Teil 2: Der Verteidiger – Pyramid of Love

Diesmal wird ein Cyberangriff von der Verteidigerseite aus betrachtet. Dabei steht wieder der Faktor Mensch im Vordergrund. Aufgabe eines jeden Verteidigers sollte es sein, Schutzmaßnahmen effizient umzusetzen, die den Mitarbeiter abholen und sich nahtlos in deren tägliche Prozesse integrieren. Die Realität ist, dass egal wie viel Sie in ihre Cybersicherheit investieren, vom Unsicherheitsfaktor Mensch, können Sie sich nicht freikaufen. Die gute Nachricht ist, dass da, wo die schwer kontrollierbare Gefahr lauert, gleichzeitig das größte Potenzial für effektive Abwehrmaßnahmen steckt: die „Human Firewall“.

Der Faktor Mensch lässt sich am besten mit einer Geschichte verdeutlichen. Vor dem Büro der NSIDE steht täglich ein Food Truck, auf den wir uns den ganzen Vormittag über freuen. Zur Mittagspause versammeln wir uns, Jacken angezogen und mit Mehrwegschüsseln ausgestattet, als ein Kollege meint: „Ich muss noch die Phishing-Kampagne herausschicken.“ Nach knapp 30 Sekunden kam die Entwarnung: „Alles klar, wir können los. Der Erste hat geklickt.“ 17 Minuten später, zurück vom Food Truck: 11 Leute hatten geklickt und einige sogar Ihre Zugangsdaten eingegeben.

Egal wie ausgereift Ihre E-Mail-Protection und andere Schutzmaßnahmen sind, mit einer überzeugenden Geschichte kommen wir in Ihre Systeme.
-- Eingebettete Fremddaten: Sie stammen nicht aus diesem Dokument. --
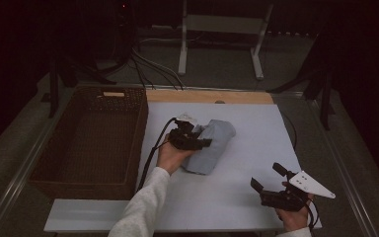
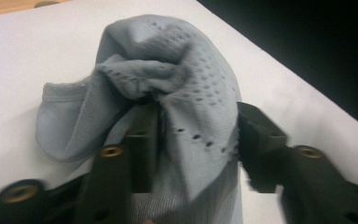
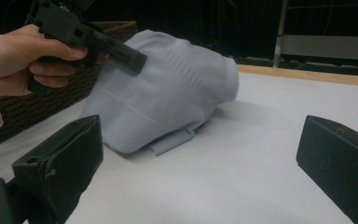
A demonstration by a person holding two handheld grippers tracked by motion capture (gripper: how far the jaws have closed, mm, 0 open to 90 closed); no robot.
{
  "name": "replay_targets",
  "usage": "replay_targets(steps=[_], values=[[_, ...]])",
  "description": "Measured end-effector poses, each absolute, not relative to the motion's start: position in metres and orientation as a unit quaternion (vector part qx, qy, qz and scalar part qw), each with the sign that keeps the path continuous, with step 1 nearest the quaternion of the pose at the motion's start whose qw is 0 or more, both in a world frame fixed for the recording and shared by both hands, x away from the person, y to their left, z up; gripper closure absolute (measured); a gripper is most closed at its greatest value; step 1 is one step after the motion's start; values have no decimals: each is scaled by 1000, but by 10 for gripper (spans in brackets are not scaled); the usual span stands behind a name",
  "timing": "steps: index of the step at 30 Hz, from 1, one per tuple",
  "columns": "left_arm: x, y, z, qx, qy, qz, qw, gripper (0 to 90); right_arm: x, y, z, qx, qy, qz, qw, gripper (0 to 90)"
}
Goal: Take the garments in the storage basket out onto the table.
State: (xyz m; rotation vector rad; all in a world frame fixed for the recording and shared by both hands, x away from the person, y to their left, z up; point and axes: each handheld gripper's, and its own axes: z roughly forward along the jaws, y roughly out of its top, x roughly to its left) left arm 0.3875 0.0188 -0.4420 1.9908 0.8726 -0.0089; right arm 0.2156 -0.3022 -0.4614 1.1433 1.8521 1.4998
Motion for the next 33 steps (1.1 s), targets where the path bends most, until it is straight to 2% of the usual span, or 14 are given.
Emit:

Schlimmer noch, unser Tool meldet nach 10 Minuten einen technischen Fehler, da es uns Menschen unterstellt, dass bei einer guten Story, jemand in den ersten paar Minuten klicken muss. Storys können sogar zu gut sein, nämlich dann, wenn die Öffnungsquote über 100 Prozent liegt, weil Mitarbeiter die E-Mail an Kollegen weiterleiten, die nicht Ziel des Angriffs waren.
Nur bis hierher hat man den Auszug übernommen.